Coase-Sandor Working Paper Series in Law and Economics
A number of internet-based digital currency platform based on decentralized public ledgers have started since the introduction of the blockchain concept by the founder of Bitcoin in 2008. An important element of these public ledger platforms is an incentive system that elicits efforts from a distributed global workforce to verify and record transactions on the public ledger and a governance system for the platform. The economic efficiency and possibly viability of a public ledger platform ultimately depend on the design of these incentive and governance systems.

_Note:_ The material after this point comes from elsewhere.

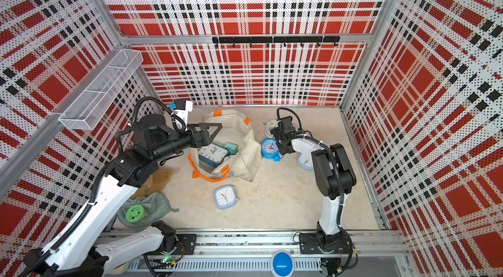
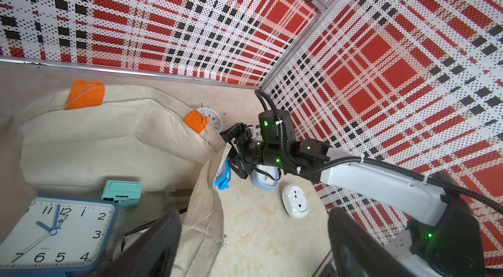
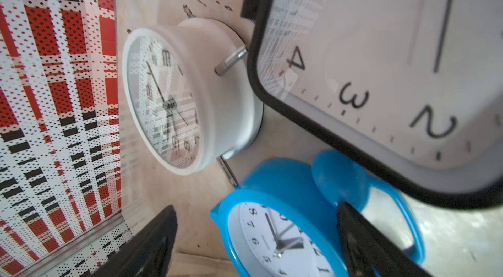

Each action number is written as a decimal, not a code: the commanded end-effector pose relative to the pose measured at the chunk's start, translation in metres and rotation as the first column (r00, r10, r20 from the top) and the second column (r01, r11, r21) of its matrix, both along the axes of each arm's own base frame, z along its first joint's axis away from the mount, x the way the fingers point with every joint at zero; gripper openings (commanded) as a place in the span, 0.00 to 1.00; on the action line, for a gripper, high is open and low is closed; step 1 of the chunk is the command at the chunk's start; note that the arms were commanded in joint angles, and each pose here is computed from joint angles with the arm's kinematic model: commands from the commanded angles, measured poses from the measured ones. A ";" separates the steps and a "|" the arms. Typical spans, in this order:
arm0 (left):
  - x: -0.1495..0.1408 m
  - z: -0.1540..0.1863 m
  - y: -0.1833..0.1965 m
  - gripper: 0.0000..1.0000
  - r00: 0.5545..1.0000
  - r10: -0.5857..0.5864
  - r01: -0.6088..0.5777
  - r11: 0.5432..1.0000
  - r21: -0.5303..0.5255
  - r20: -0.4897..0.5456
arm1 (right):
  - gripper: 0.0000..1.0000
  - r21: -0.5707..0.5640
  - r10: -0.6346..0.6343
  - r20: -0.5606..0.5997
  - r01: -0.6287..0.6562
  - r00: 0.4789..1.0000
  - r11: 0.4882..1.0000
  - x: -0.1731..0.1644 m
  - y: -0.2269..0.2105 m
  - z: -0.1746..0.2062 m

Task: Take the alarm clock out of the canvas bag
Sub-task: Place the alarm at the center of the board, then move the alarm to the center of the board.

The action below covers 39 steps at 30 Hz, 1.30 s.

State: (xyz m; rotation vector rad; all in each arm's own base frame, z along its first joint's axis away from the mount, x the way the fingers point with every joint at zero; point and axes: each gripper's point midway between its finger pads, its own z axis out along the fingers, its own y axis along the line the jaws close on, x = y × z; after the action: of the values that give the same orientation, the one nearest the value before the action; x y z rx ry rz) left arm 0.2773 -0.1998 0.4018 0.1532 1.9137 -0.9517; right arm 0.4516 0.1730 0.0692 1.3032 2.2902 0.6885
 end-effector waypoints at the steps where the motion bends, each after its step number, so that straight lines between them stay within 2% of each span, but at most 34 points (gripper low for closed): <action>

Even if a decentralized public ledger were a more efficient technology for conducting financial transactions, and for providing a platform for distributed innovation, deficiencies in its incentive and governance systems could make it overall inferior to alternatives, including existing systems. Current claims that public ledger platforms can conduct financial transactions more efficiently ignore the inefficiencies associated with the incentive and governance systems and the likely costs associated with regulation of these platforms and complementary service providers such as vaults, wallets, and exchanges. It is possible that public ledger platforms are more efficient than other alternative platforms for conducing financial transactions, but as of now the proposition is based on apples-to-oranges comparisons compounded with speculation. Competition will lead to better incentive and governance systems for public ledger platforms.
David S. Evans, "Economic Aspects of Bitcoin and Other Decentralized Public-Ledger Currency Platforms" (Coase-Sandor Institute for Law & Economics Working Paper No. 685, 2014).